-- EXERCISE REQUIREMENTS --
When you reach the listing below, copy each line exactly.

=== Begin Enclosure ===

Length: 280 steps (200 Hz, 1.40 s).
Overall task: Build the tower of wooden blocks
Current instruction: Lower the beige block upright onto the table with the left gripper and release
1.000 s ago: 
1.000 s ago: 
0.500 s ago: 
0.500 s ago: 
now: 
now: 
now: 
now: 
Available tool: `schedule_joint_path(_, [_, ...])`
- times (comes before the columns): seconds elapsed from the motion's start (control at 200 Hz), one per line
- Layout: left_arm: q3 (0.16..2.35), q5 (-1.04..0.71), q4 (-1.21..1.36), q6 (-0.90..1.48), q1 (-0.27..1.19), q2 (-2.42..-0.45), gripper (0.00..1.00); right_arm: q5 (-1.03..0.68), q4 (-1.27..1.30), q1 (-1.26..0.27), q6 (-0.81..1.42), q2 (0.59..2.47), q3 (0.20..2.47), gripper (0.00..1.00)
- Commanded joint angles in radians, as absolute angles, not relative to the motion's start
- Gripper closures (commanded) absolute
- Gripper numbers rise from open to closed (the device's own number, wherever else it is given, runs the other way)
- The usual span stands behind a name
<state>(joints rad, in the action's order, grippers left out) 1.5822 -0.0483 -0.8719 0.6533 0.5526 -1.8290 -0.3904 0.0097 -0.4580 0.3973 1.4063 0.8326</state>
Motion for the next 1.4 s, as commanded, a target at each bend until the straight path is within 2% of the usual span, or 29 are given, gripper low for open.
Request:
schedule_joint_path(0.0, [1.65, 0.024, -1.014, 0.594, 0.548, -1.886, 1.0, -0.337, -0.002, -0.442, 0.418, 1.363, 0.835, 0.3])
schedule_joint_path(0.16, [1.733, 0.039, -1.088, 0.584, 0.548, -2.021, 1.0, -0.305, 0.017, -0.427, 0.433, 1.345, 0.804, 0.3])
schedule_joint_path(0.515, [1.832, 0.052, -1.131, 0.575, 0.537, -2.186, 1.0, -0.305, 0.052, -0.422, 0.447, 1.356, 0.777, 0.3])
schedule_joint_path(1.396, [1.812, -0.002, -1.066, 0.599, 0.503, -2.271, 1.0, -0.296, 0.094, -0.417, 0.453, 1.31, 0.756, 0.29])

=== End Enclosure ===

-- TASK RESPONSE --
Length: 280 steps (200 Hz, 1.40 s).
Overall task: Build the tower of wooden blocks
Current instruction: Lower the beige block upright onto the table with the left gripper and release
1.000 s ago: 
1.000 s ago: 
0.500 s ago: 
0.500 s ago: 
now: 
now: 
now: 
now: 
Available tool: `schedule_joint_path(_, [_, ...])`
- times (comes before the columns): seconds elapsed from the motion's start (control at 200 Hz), one per line
- Layout: left_arm: q3 (0.16..2.35), q5 (-1.04..0.71), q4 (-1.21..1.36), q6 (-0.90..1.48), q1 (-0.27..1.19), q2 (-2.42..-0.45), gripper (0.00..1.00); right_arm: q5 (-1.03..0.68), q4 (-1.27..1.30), q1 (-1.26..0.27), q6 (-0.81..1.42), q2 (0.59..2.47), q3 (0.20..2.47), gripper (0.00..1.00)
- Commanded joint angles in radians, as absolute angles, not relative to the motion's start
- Gripper closures (commanded) absolute
- Gripper numbers rise from open to closed (the device's own number, wherever else it is given, runs the other way)
- The usual span stands behind a name
<state>(joints rad, in the action's order, grippers left out) 1.5822 -0.0483 -0.8719 0.6533 0.5526 -1.8290 -0.3904 0.0097 -0.4580 0.3973 1.4063 0.8326</state>
Motion for the next 1.4 s, as commanded, a target at each bend until the straight path is within 2% of the usual span, or 29 are given, gripper low for open.
Request:
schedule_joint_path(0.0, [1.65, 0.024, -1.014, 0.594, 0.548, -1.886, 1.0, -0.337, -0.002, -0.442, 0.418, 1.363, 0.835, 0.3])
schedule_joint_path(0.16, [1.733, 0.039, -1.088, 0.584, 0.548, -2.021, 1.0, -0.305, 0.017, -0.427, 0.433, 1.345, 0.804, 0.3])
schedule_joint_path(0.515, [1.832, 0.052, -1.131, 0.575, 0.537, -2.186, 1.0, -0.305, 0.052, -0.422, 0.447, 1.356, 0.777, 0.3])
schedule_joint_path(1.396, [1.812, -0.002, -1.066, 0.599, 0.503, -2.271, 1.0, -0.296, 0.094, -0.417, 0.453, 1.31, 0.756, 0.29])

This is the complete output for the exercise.